We solve this problem with our free post back scheme for compostable goods, LFHP Zero. We have partnered up with an industrial composting partner to ensure any compostable goods purchased from us will be fully composted, with zero waste going to landfill.
What's Wrong With Plastic?
There are loads of reasons as to why plastic is considered damaging to our environment, wildlife health and our own health. The first reason is a segment of something that is becoming more prominent in public awareness: plastic pollution. More specifically, the health of marine reefs.
With marine plastic pollution comes a level of toxicity which directly damages the health and productivity of coral reefs. Reefs studied across the Asia-Pacific region, an area of the globe which is home to half the world's reefs, shocked scientists who carried out the study.
In fact, the original aim of the research was not to focus on plastic pollution at all, but there was so much of it, the topic couldn't be ignored. The study found that out of 125,000 corals, a huge 89% of the reefs impacted by plastic were diseased. Contrastly, only 4% of reefs were diseased when they were not affected by plastic pollution.
"It's certainly well known that plastics abrade corals, create new openings. They basically tear open the skin of the coral and that can allow an infection from anywhere to start."
The second main theory as to why disease rates in coral reefs increase when they are affected by plastic, is to do with sunlight. In order for corals to function healthily, they need oxygen and sunlight. Plastic blocking either of these key building blocks can damage the reef involved.
Furthermore, structurally complex reefs (such as branching coral) are eight times more likely to entrap plastic than other reefs. Large, complex coral reefs provide microhabitats for reef animals. Take these reefs away, and a whole ecosystem goes with it.
As well as effects on the marine environment, plastic also has potentially dangerous consequences for humans. Whilst the majority of the attention goes to what we can see today, with our own eyes, there is an underworld of dangers from plastic toxicity we don't fully understand yet.
Both an excellent and shocking show, Netflix's 'Dirty Money' puts injustice in the spotlight, and it gave plastic pollution no exemption. Season 2 has an episode entitled 'Point Comfort', which shows the devastating effects the local plastic plant has on its citizens.
A less well known problem with fossil fuel based plastics are the controversial chemicals that are added to products. BPA, or 4,4’-dihydroxy-2,2-diphenylpropane, is found in many plastic products. In 2011, the EU banned BPA in baby bottles due to its potential hazardous effects. Some scientists believe it may have severe negative health impacts in humans.

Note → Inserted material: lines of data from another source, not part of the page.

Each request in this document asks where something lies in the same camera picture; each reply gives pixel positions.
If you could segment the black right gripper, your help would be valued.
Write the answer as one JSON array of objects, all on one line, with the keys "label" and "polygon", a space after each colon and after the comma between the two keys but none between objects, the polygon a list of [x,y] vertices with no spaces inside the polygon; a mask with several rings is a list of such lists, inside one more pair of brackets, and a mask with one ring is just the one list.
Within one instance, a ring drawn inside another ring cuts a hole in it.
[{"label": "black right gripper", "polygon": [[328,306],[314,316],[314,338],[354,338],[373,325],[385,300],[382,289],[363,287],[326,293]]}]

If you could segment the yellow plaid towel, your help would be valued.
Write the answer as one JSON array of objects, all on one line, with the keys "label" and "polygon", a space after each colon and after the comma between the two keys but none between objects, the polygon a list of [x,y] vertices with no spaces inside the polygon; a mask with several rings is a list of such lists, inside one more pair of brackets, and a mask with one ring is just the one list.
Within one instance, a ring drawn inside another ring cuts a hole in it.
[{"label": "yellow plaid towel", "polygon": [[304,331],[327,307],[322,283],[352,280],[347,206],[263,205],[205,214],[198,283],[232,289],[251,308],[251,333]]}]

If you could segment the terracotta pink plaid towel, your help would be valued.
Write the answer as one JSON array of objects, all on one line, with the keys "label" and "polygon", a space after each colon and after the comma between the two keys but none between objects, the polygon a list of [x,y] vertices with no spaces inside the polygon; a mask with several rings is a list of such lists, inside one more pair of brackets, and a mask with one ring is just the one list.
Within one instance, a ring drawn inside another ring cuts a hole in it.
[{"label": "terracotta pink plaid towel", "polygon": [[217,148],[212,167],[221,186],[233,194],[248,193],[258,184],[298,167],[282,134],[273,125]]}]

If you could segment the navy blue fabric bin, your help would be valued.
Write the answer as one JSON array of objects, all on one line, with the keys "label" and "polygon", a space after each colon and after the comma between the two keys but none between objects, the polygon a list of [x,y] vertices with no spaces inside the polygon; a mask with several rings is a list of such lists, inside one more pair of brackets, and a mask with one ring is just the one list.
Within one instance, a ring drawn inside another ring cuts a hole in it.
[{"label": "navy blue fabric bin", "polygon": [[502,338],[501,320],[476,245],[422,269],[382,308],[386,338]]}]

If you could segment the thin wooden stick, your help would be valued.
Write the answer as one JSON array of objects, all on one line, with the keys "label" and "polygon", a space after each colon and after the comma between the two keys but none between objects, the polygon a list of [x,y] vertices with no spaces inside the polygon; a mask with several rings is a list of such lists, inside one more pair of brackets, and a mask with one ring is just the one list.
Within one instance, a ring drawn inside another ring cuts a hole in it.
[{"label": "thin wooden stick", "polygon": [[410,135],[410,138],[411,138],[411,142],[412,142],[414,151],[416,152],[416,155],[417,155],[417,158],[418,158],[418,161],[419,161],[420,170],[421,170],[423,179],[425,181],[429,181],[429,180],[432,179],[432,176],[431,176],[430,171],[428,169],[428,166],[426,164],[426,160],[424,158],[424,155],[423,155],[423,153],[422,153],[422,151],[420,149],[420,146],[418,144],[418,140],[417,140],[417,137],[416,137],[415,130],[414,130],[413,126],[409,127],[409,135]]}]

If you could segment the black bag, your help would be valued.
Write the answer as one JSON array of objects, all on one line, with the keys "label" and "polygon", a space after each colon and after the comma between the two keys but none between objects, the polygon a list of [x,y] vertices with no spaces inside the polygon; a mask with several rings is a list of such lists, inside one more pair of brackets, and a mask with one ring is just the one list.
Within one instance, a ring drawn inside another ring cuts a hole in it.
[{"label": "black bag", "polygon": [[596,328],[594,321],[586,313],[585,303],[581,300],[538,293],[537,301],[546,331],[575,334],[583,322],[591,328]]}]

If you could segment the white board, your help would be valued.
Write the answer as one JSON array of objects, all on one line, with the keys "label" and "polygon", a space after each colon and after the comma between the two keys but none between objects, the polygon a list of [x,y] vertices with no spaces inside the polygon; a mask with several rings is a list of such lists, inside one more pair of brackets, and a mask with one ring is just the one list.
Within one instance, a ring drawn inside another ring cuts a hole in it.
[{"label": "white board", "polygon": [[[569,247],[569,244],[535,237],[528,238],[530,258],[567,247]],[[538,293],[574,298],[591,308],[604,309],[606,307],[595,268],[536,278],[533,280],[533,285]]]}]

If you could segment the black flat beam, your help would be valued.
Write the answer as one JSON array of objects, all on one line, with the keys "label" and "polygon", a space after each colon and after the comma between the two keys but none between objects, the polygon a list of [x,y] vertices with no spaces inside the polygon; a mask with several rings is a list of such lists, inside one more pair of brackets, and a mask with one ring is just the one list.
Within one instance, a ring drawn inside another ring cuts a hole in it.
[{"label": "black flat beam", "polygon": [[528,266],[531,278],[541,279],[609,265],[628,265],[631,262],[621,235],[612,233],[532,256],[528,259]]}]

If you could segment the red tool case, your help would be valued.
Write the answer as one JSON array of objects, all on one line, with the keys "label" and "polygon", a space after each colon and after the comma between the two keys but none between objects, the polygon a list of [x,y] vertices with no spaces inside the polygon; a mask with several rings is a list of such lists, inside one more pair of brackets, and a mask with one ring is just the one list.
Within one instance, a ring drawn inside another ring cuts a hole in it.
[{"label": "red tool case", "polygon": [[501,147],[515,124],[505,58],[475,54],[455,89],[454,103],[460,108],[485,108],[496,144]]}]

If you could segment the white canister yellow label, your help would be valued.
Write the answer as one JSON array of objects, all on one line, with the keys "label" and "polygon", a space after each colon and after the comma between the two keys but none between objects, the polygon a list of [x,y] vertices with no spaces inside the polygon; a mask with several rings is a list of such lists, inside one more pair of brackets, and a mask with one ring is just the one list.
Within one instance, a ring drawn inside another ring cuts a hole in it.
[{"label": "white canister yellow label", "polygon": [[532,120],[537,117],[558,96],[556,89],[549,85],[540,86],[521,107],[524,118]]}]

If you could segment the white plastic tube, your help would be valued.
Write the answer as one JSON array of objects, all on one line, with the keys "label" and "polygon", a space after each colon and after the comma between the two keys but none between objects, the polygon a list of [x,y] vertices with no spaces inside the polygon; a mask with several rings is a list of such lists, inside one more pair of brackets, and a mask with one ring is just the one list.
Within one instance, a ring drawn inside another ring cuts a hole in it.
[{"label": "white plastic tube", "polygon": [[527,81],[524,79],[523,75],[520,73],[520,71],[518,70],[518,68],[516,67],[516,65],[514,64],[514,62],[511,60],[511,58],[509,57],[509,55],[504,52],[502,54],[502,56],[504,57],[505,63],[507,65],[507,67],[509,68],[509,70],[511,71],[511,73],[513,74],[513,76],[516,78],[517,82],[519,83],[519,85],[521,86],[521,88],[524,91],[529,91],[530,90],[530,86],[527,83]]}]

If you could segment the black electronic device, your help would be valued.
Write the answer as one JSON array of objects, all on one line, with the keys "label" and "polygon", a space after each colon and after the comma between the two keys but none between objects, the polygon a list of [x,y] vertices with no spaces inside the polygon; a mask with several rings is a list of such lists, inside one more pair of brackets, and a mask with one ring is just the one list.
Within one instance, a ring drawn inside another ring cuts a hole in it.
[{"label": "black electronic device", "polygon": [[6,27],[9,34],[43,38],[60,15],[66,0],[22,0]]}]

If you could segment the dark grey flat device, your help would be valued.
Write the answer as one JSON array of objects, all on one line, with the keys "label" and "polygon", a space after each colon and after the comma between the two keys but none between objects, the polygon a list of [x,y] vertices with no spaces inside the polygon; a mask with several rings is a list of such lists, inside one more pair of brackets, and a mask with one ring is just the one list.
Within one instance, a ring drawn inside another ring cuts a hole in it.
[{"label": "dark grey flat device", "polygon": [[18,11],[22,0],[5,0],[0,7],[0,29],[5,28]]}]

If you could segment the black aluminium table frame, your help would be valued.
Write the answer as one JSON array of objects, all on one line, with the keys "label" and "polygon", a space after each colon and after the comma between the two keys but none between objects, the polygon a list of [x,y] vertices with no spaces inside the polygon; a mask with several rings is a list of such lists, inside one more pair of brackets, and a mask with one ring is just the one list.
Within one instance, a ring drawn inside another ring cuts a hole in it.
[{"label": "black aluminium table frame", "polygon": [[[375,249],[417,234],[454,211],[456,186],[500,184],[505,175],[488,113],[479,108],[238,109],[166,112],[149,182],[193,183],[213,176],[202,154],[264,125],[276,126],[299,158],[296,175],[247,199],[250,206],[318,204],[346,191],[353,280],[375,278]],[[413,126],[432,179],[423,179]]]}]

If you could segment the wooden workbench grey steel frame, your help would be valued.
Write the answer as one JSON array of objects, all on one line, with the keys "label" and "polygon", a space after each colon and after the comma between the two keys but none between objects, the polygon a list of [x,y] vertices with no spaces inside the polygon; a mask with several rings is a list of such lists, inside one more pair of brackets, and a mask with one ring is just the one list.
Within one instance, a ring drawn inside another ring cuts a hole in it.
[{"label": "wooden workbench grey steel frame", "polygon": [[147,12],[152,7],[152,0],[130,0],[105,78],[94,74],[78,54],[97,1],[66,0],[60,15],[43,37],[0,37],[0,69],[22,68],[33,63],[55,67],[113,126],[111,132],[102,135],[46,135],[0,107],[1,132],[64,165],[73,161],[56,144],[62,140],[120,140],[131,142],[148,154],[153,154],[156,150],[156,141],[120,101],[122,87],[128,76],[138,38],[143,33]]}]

Potential health issues may include hormone related cancers, and disrupt puberty as well as the menopause.
Phthalates are another group of chemicals that are added to PVC plastics to soften them. Several of these chemicals have been classed as hormone disruptors, which are toxic to reproduction. This means they could have negative effects on fertility, or an unborn child.
It's crazy to think companies are actually increasing the amount of fossil fuel based plastics being produced. We need solutions that don't add contribute to the climate crisis, as well as the massive amounts of environmental damage caused by plastic pollution. Bioplastics have the potential to answer all the hard questions that are being asked on a global scale.
Plastic has led us to where we are as a society today.
Whether you agree with it or not, plastic has enabled us to take giant steps forward in terms of generating mass produced goods, which are affordable to the population at large.
With this, though, has seen the environment devastated with the effects of plastic pollution.
On top of the ever increasing environmental damage, has come the knowledge that plastic is dangerous to us as well.
Worst still, we don't fully understand the consequences of plastic toxicity. Where will we be in a decade, a century, if we keep on going the way we are?